于是他无形的嘲笑道:“梨梨就是一个刚刚二十岁的小朋友,老大都奔三了,而且老大那么冷酷的性格,绝对不会喜欢梨梨那种软妹子类型的。“
左左打着方向盘,偏头看他,幽幽道:“你怎么知道他喜欢什么类型?”
江祈年当场表演了一个笑容消失术。
是的,陆景言单身solo二十八年从未说过自己喜欢什么类型,也没有谈过恋爱,大家都没有参考的标准。

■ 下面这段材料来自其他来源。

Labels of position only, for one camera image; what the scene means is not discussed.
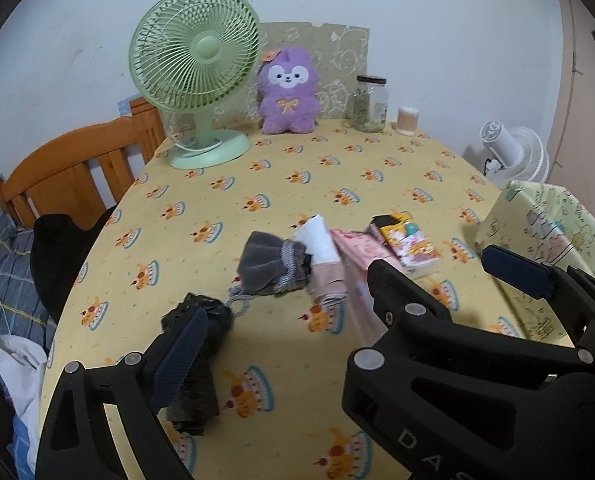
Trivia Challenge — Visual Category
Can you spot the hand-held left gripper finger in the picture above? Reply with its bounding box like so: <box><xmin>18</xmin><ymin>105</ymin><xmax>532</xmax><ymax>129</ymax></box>
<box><xmin>35</xmin><ymin>306</ymin><xmax>209</xmax><ymax>480</ymax></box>

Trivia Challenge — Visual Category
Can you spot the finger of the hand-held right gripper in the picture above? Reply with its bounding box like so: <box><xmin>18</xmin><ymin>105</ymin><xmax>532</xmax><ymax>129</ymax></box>
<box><xmin>481</xmin><ymin>244</ymin><xmax>595</xmax><ymax>366</ymax></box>
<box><xmin>341</xmin><ymin>259</ymin><xmax>595</xmax><ymax>480</ymax></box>

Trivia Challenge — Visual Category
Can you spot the black plastic bag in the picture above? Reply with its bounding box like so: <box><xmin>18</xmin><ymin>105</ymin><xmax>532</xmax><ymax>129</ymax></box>
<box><xmin>160</xmin><ymin>292</ymin><xmax>234</xmax><ymax>436</ymax></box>

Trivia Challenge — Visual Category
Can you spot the yellow printed storage box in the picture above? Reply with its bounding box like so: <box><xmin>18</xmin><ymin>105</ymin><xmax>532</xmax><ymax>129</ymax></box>
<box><xmin>474</xmin><ymin>179</ymin><xmax>595</xmax><ymax>347</ymax></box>

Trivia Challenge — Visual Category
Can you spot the colourful tissue pack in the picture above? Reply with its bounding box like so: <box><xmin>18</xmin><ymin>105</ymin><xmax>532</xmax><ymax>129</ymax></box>
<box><xmin>367</xmin><ymin>212</ymin><xmax>441</xmax><ymax>279</ymax></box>

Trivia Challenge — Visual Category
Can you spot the pink wipes packet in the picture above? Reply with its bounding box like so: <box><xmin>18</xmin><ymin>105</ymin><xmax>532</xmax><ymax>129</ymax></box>
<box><xmin>330</xmin><ymin>229</ymin><xmax>395</xmax><ymax>348</ymax></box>

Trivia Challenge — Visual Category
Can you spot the beige pink cloth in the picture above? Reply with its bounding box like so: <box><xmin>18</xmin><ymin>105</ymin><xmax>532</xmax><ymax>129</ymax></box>
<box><xmin>305</xmin><ymin>260</ymin><xmax>349</xmax><ymax>307</ymax></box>

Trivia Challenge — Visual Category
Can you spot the white cloth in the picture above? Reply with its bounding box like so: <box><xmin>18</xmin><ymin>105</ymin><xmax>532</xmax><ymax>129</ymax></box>
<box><xmin>294</xmin><ymin>213</ymin><xmax>341</xmax><ymax>267</ymax></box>
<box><xmin>0</xmin><ymin>334</ymin><xmax>49</xmax><ymax>430</ymax></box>

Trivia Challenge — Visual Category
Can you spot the grey drawstring pouch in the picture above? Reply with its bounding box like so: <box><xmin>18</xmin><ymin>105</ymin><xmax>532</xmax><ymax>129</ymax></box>
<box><xmin>228</xmin><ymin>230</ymin><xmax>314</xmax><ymax>313</ymax></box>

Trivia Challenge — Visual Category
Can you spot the white standing fan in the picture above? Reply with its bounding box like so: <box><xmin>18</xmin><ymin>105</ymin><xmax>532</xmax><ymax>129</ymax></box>
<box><xmin>479</xmin><ymin>119</ymin><xmax>551</xmax><ymax>191</ymax></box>

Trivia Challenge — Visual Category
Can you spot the black cloth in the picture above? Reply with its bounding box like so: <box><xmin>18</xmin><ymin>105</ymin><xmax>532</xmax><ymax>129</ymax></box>
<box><xmin>31</xmin><ymin>207</ymin><xmax>119</xmax><ymax>327</ymax></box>

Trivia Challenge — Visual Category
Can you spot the yellow printed tablecloth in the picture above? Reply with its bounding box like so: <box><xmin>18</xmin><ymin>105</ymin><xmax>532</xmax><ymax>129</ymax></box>
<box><xmin>38</xmin><ymin>119</ymin><xmax>578</xmax><ymax>480</ymax></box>

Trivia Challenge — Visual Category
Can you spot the cotton swab container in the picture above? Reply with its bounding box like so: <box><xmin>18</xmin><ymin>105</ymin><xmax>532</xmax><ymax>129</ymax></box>
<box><xmin>396</xmin><ymin>106</ymin><xmax>419</xmax><ymax>136</ymax></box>

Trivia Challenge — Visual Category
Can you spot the blue plaid bedding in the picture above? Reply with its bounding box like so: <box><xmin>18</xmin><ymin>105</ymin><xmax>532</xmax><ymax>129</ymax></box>
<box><xmin>0</xmin><ymin>214</ymin><xmax>59</xmax><ymax>352</ymax></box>

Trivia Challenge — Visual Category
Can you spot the wooden chair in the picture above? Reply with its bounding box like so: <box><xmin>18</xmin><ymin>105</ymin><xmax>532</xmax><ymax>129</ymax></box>
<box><xmin>0</xmin><ymin>97</ymin><xmax>167</xmax><ymax>232</ymax></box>

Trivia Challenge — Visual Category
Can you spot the glass jar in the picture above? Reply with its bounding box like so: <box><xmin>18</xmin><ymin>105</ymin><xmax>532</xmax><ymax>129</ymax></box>
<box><xmin>352</xmin><ymin>74</ymin><xmax>389</xmax><ymax>134</ymax></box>

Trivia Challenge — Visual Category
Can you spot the purple plush toy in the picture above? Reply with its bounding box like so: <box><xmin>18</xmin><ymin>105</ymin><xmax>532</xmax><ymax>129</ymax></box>
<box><xmin>256</xmin><ymin>47</ymin><xmax>324</xmax><ymax>135</ymax></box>

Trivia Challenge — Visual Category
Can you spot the floral cardboard panel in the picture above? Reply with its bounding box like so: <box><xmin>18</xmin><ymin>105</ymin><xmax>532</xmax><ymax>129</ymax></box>
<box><xmin>248</xmin><ymin>22</ymin><xmax>371</xmax><ymax>127</ymax></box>

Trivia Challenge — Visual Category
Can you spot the green desk fan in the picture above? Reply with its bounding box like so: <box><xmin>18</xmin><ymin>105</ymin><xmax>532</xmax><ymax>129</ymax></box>
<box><xmin>129</xmin><ymin>0</ymin><xmax>264</xmax><ymax>171</ymax></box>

而且曾经有采访和粉丝们问过陆景言喜欢什么样的女孩,他都没有正面回答过。
所以对于他喜欢的类型,大家都是凭借着自己的喜好来猜测罢了。
冷面冰山大老板和盐系混血小甜心似乎也是一个不错的搭配。
江祈年猛然回头,他对着逐渐形成一个黑点的医院伸出尔康手:“不行,我要回去,我不能让梨梨和那个心怀不轨的男人单独待在一起。”
左左一脚油门下去飙了个车:“别戏精了,陆景言不是那种趁人之危的人。”
事实确实也是如此。
输了液后小姑娘的状态稍微好一些了,情绪和呼吸都平稳了下来,紧紧皱在一起的眉头也因为绵长的呼吸而舒展开来。
她的脸侧向陆景言这边,浓密的眼睫在眼睑处微微抖动,她的五官像是上帝精心雕刻的一般,每一处都很完美。
睡着以后的小姑娘少了几分灵动,多了几分安静和甜美。
陆景言拉过一张凳子在床边坐下,看了一会正输着的液体以后抵不住困意撑着脑袋打起了盹来。
——
沈梨是被早上过来为她换药的护士吵醒的,护士见她醒了,略带歉意的说道:“不好意思,我帮你换一下药水,我把你吵醒了吗?”